*WORK INSTRUCTION*
If a line in the following entries contains the string "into", it counts toward the total; report only that total.

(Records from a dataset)
= = = =

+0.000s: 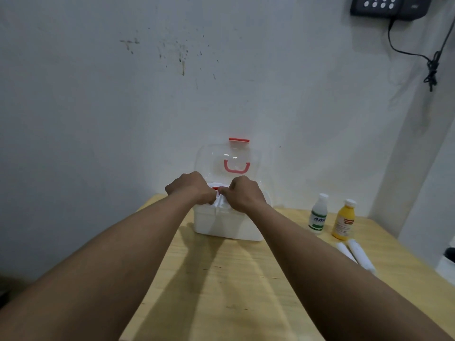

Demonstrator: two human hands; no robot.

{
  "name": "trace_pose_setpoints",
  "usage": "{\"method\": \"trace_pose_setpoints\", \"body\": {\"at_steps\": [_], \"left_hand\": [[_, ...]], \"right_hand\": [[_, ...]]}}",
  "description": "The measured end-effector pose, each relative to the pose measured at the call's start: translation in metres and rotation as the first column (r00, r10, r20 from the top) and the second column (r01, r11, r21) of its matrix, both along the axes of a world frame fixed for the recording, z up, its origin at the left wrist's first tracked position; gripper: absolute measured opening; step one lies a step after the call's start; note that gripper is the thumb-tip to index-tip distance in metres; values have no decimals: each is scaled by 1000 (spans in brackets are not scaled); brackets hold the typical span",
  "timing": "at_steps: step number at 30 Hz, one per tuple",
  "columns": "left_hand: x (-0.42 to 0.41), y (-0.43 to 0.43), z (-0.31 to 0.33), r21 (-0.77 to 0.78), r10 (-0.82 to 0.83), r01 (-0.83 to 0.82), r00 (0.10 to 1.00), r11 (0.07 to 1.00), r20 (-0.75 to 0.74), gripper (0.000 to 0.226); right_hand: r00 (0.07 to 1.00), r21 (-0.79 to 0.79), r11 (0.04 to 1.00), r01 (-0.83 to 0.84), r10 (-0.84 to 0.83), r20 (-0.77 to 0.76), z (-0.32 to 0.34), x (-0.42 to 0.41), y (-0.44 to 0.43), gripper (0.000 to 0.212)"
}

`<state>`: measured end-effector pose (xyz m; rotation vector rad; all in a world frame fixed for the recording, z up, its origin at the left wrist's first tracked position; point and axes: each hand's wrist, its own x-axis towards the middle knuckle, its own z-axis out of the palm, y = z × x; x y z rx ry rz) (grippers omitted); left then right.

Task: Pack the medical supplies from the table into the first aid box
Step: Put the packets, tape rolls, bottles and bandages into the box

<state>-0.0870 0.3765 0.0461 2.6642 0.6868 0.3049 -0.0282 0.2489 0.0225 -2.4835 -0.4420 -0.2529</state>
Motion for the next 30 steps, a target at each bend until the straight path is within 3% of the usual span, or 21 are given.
{"method": "trace_pose_setpoints", "body": {"at_steps": [5, 11, 19, 30], "left_hand": [[2, 0, -4, 18, -3, 2, 1000, 1000, 22, 37], [5, -1, -11, 109, -2, -10, 994, 994, 113, 39], [-8, -29, -11, 219, -187, 124, 937, 968, 295, 47], [-19, -129, -21, 312, -438, 339, 831, 887, 344, 45]], "right_hand": [[999, -92, 995, -38, 39, 7, -3, -1, -6, 26], [996, -138, 988, -68, 75, 45, -1, -4, -22, 34], [990, -234, 972, -28, 58, 125, 10, -12, -63, 46], [982, -242, 957, 158, -127, 139, 7, -32, -175, 44]]}}
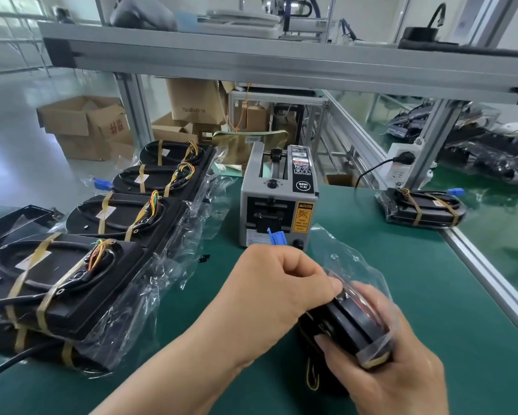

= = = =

*WRITTEN RESPONSE*
2